While the manual while loops above work, Python's built-in text.strip() method is the standard, most efficient way to remove leading and trailing whitespace.

Step 2: Implementing the Decryption Loop

The core logic involves calculating the index of the last character of each row. We start at index 0, and the gap between the ends of rows increases by 1 in every iteration.

The Index Jumping Algorithm:

text = "Tcudctsdxosdxcr"
decryption_text = ""
i = 0 # Current index
step = 1 # Size of the current row

# Iterate while the index is within bounds
while i < len(text):
# Capture the character at the current "end of row"
decryption_text += text[i]

# Calculate the next index:
# Current Index + 1 (move to next char) + Step (skip the rest of the new row)
i = i + 1 + step

# Increase the size of the next row
step += 1

# Handle incomplete triangles (leftover characters)
# If the loop overshot the length but didn't land exactly at the end
if i - step + 1 != len(text):
decryption_text += text[-1]

print(f"Result: {decryption_text}")

Output:

Result: Tutor
note

The condition if i - step + 1 != len(text) handles "imperfect" triangles where the last row might not be fully complete according to the arithmetic sequence, ensuring the absolute last character is captured if missed.

Complete Code Solution

Here is the fully functional script combining validation, cleaning, and the arithmetic logic.

from typing import Optional

def triangle_decryption(text: Optional[str]) -> Optional[str]:
"""
Decrypts a string arranged in a right-triangle pattern by
extracting the last character of each row.
"""
decryption_text = ""

# 1. Validate Input
if text:
# 2. Clean Input (Remove whitespace)
while text.startswith(" "):
text = text[1:]
while text.endswith(" "):
text = text[:-1]

# 3. Decryption Loop
i = 0
step = 1
while i < len(text):
decryption_text += text[i]

# Jump to the end of the next row
# logic: current_pos + 1 (start of next row) + step (length of next row)
i = i + 1 + step
step += 1

# 4. Handle Edge Case (Incomplete last row)
# Check if the calculated 'i' perfectly matches the end or if we missed the last char
# Previous i was (i - step - 1).
if i - step + 1 != len(text):
decryption_text += text[-1]

else:
# Handle None input
decryption_text = None

return decryption_text

if __name__ == "__main__":
# Test Case 1: Perfect Triangle
print(f"Input: 'Tcudctsdxosdxcr' -> {triangle_decryption('Tcudctsdxosdxcr')}")

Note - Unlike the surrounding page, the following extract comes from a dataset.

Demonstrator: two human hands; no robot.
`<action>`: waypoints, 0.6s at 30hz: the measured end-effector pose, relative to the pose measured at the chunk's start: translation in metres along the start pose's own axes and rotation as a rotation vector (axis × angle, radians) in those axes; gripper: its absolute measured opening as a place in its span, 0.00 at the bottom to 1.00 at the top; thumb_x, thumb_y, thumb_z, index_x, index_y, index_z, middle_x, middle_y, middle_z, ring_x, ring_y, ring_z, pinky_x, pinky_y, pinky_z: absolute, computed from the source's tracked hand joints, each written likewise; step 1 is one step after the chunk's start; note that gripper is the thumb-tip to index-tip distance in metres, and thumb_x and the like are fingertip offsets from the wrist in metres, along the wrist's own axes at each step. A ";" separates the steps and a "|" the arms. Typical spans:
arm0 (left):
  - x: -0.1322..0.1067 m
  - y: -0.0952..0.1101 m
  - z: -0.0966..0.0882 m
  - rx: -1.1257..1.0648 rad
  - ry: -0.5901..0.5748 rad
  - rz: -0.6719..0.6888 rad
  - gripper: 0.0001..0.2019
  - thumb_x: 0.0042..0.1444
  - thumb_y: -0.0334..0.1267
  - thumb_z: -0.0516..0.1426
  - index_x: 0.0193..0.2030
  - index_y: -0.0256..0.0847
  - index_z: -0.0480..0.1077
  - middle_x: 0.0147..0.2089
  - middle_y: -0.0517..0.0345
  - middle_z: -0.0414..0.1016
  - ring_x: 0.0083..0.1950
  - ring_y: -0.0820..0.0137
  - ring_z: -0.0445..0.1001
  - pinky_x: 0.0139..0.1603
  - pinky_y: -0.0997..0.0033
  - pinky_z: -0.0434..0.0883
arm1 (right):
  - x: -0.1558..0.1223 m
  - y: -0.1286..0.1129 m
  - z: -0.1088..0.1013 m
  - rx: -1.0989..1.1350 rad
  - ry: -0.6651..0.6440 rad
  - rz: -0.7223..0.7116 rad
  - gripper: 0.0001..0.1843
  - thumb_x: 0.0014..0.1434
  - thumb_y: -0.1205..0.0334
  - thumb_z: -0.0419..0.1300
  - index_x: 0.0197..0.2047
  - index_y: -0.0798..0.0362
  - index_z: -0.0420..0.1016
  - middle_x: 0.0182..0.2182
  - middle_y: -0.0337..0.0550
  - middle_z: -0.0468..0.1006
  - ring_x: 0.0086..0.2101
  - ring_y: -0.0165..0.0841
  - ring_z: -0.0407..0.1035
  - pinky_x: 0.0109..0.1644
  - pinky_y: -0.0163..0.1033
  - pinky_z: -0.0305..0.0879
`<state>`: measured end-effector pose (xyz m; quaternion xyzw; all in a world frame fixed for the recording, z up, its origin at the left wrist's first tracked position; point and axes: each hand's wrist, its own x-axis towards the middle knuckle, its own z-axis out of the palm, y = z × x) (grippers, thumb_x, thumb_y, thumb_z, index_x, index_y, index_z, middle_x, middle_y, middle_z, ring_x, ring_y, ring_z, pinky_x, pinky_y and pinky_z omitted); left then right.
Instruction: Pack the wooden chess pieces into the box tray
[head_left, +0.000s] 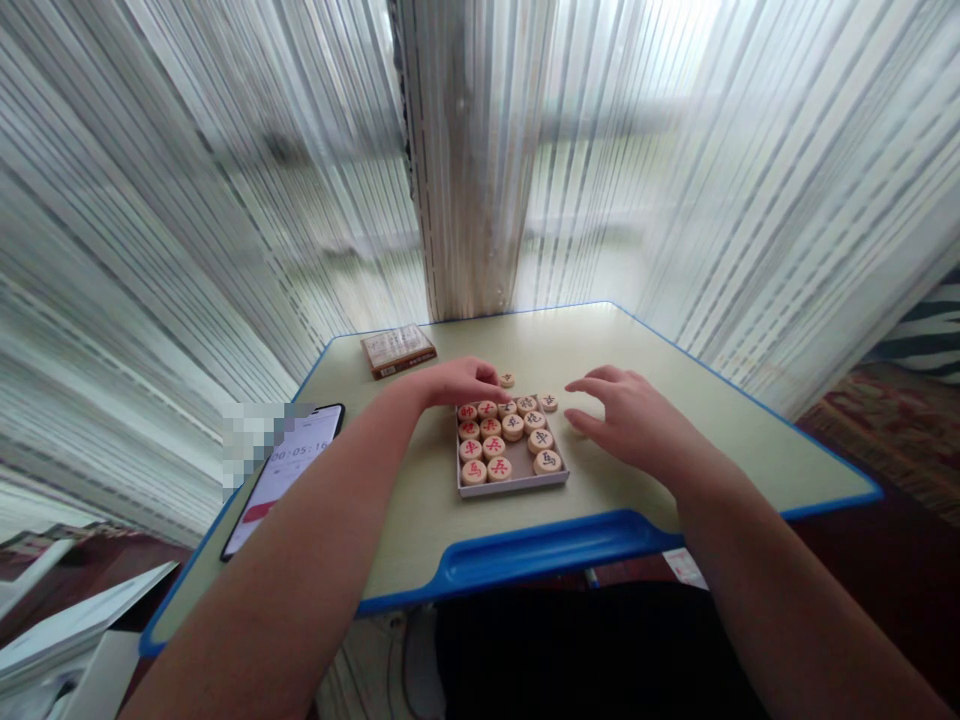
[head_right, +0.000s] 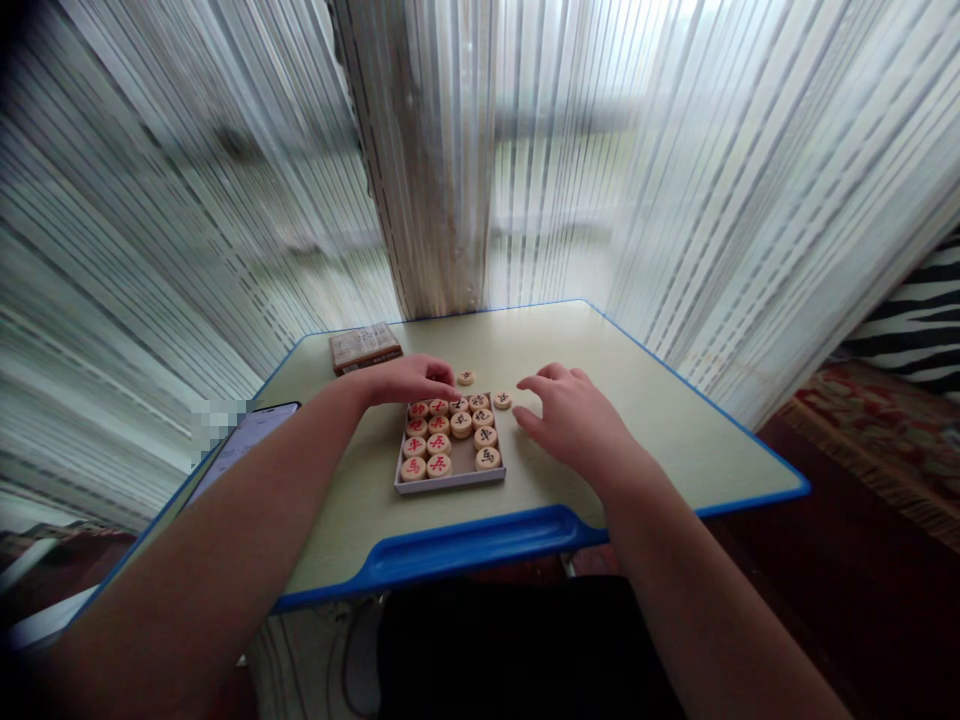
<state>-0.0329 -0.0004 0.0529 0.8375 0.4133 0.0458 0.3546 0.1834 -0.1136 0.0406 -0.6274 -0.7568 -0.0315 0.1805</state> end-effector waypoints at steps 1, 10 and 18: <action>0.000 0.000 0.000 -0.005 0.000 0.000 0.21 0.40 0.54 0.59 0.32 0.37 0.72 0.29 0.59 0.70 0.31 0.73 0.64 0.30 0.74 0.58 | 0.000 0.001 0.002 0.002 -0.038 0.003 0.21 0.57 0.54 0.54 0.50 0.54 0.74 0.46 0.52 0.73 0.45 0.41 0.67 0.52 0.46 0.60; 0.004 -0.002 0.005 -0.004 0.075 0.018 0.20 0.42 0.53 0.58 0.30 0.35 0.70 0.28 0.59 0.70 0.30 0.72 0.65 0.30 0.73 0.60 | 0.000 -0.011 0.009 0.014 -0.200 -0.069 0.22 0.60 0.61 0.51 0.57 0.50 0.68 0.51 0.48 0.71 0.47 0.40 0.67 0.53 0.42 0.59; 0.009 -0.003 0.007 -0.043 0.259 0.092 0.18 0.43 0.51 0.58 0.28 0.35 0.69 0.26 0.58 0.70 0.28 0.73 0.64 0.30 0.72 0.60 | 0.000 -0.005 0.014 0.080 -0.173 -0.015 0.12 0.59 0.66 0.50 0.44 0.52 0.72 0.41 0.46 0.73 0.38 0.35 0.69 0.41 0.36 0.60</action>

# Test Case 2: Imperfect Triangle
print(f"Input: 'Tcudc' -> {triangle_decryption('Tcudc')}")

# Test Case 3: Leading Whitespace
print(f"Input: ' Tcudctsdxosdxcr'-> {triangle_decryption(' Tcudctsdxosdxcr')}")

# Test Case 4: None
print(f"Input: None -> {triangle_decryption(None)}")

Output:

Input: 'Tcudctsdxosdxcr' -> Tutor
Input: 'Tcudc' -> Tuc
Input: ' Tcudctsdxosdxcr'-> Tutor
Input: None -> None

Conclusion

Decrypting a triangle cipher is an exercise in identifying arithmetic progressions within string indices.

  1. Visualize the shape to determine the row lengths (1, 2, 3, ...).
  2. Calculate the indices: The gap between selected characters grows linearly.
  3. Validate inputs to prevent errors with None or whitespace.